While command logs are an adequate solution to provenace tracking for those working closely with project code, they are difficult to decipher for most project clients and managers. An increasingly popular solution to this issue is the semantic web. It can allow for the visualisation of data processing workflows (e.g. METACLIP) and also for searching/querying project metadata. There would be a bit of work involved in figuring out precisely how to implement semantic web provenance tracking across the ACS, so at the moment this is an idea that is being actively explored but has not yet been committed to. There's some extended notes on the topic at provenance.md.
Hosting code on GitHub is ideal for collaborative code development, but not for persistent long term storage of the precise version of the code used to produce a given output (e.g. a journal paper, data product or stakeholder report). The owner of the GitHub repository might change the name of the repo (thus breaking the original URL) or could even remove the repository altogether. The solution is to publish the code with a platform like Zenodo or Figshare, which are certified to issue DOIs (you can't get DOI certification unless you guarantee persistent long term access).

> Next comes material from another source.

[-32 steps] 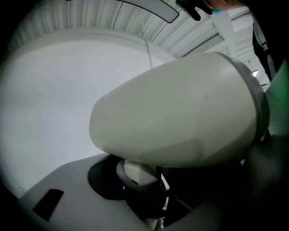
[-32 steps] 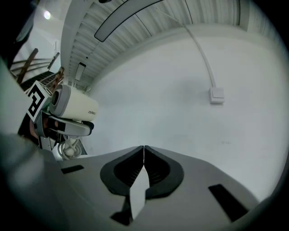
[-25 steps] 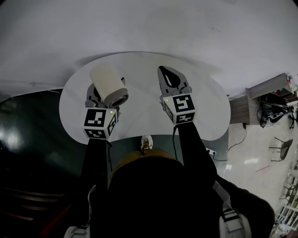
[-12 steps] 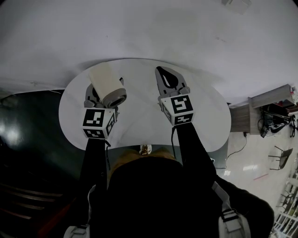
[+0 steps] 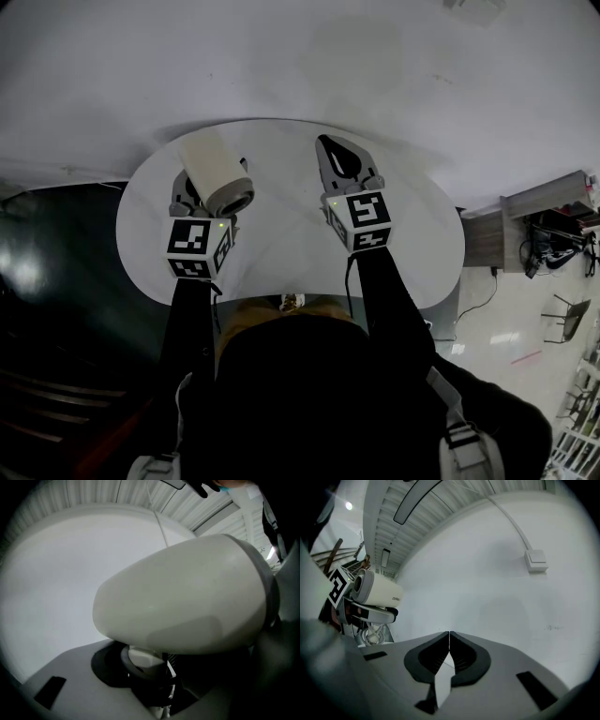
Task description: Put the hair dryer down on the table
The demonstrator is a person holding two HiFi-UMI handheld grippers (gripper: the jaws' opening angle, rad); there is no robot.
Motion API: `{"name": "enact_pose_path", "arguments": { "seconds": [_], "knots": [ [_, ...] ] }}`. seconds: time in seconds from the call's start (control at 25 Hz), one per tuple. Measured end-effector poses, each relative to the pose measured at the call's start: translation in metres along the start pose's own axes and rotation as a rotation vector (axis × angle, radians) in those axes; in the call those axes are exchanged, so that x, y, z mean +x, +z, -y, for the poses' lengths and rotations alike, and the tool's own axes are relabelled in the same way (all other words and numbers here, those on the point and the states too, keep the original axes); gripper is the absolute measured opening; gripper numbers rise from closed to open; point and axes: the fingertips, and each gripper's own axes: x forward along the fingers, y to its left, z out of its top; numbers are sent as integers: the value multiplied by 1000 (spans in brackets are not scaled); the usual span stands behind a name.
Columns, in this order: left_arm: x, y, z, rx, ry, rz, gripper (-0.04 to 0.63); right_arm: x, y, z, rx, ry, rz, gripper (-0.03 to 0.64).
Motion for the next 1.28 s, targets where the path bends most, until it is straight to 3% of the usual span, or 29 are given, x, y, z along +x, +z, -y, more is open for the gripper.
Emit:
{"name": "enact_pose_path", "arguments": {
  "seconds": [0.72, 1.08, 1.28],
  "knots": [
    [14, -5, 12, 0, -49, -33, 219, -17, -8, 14, -12, -25, -33, 28],
    [27, -62, 42, 34, -208, -228, 221, -18, -14, 19, 28, -36, -31, 27],
    [28, -106, 57, 139, -257, -341, 219, -19, -21, 22, 23, -51, -43, 28]
  ]
}}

Thanks to GitHub/Zenodo integration, the code publication process is very easy. Once you're ready to publish your paper / data product you tag a formal version of your GitHub repository, and then with the click of a button send that tagged version to Zenodo. The ARC Centre of Excellence for Climate Extremes has created a Zenodo community to keep all their published code in the one place. We could do the same for ACS.
What to publish?
For full transparancy, it's often a good idea to publish your command logs (from Step 2) and the details of your software environment along with the code you've written. Chapter 13.2 of Research Software Engineering in Python explains in detail.
During the initial 6-month showcase phase of ACS, we should expect that everyone (who can) hosts their code with the ACS GitHub organisation and that a number of ACS scientists put their hand up to start incorporating provenance tracking (via command logs) into their ACS workflows. Once ACS starts delivering products that are used to make real decisions (i.e. beyond the initial 6-month period), provenance tracking (with Zenodo integration) alone isn't enough. There also needs to be processes in place to ensure the quality/reliability of the code we use (and the consistency of the metadata associated with the data files we produce). Different products might require different levels of quality control (e.g. Harrison et al, 2021), but in general for products that we're producing/reproducing regularly (i.e. operationalised as opposed to one-off products) we'll need to adopt practices such as continuous integration to run unit tests, formal code review for all changes to the code base, adoption of widely used file conventions (e.g. CF-compliance via tools like CMOR), etc. Once there's a clearer picture of what products we'll be producing (and for who), as a team we can decide exactly what quality control measures we want to put in place. In the meantime, we should be on the look out for sub-projects within ACS that could start to implement quality control measures to help guide our decisions regarding standards to implement across the board.